• **Problem description**: Which lines of the listing hold the string "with"? Show each of them.

──────────

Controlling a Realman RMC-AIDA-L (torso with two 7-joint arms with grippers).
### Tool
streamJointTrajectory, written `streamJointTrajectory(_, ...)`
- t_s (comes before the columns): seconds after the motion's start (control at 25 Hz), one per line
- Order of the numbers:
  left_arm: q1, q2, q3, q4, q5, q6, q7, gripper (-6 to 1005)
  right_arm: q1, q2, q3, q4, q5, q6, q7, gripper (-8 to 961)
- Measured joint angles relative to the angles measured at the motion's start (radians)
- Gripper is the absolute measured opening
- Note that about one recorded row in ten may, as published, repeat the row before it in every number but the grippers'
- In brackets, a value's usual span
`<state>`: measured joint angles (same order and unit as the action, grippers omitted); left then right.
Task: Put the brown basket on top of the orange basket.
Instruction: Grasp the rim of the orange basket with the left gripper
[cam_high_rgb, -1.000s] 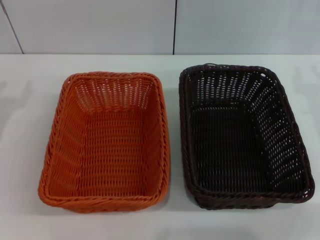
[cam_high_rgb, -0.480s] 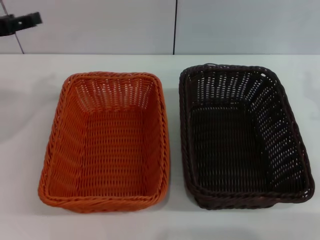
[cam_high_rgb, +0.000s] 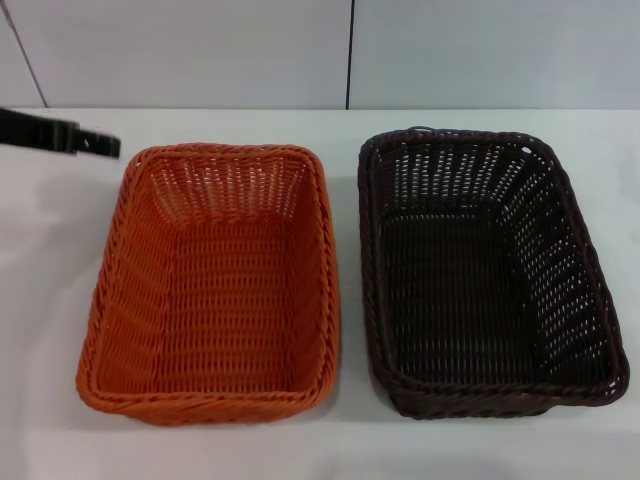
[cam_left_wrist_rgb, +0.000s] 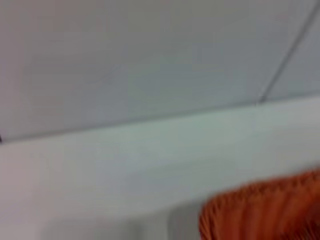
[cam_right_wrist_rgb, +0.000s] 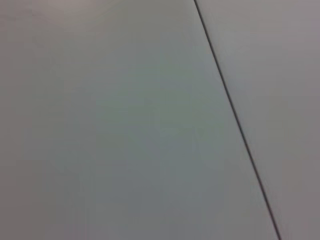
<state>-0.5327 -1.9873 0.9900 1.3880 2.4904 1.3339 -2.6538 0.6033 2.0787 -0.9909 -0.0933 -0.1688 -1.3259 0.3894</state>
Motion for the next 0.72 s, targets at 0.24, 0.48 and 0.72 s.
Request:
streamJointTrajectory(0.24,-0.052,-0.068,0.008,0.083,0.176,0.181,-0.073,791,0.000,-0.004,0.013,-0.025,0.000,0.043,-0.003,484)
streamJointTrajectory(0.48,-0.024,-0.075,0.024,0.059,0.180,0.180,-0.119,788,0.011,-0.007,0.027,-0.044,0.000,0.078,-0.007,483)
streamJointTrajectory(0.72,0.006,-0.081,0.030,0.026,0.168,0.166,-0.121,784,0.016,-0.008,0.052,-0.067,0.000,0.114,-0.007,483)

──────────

• **Reply to the task**:
Controlling a Realman RMC-AIDA-L (torso with two 7-joint arms with grippers).
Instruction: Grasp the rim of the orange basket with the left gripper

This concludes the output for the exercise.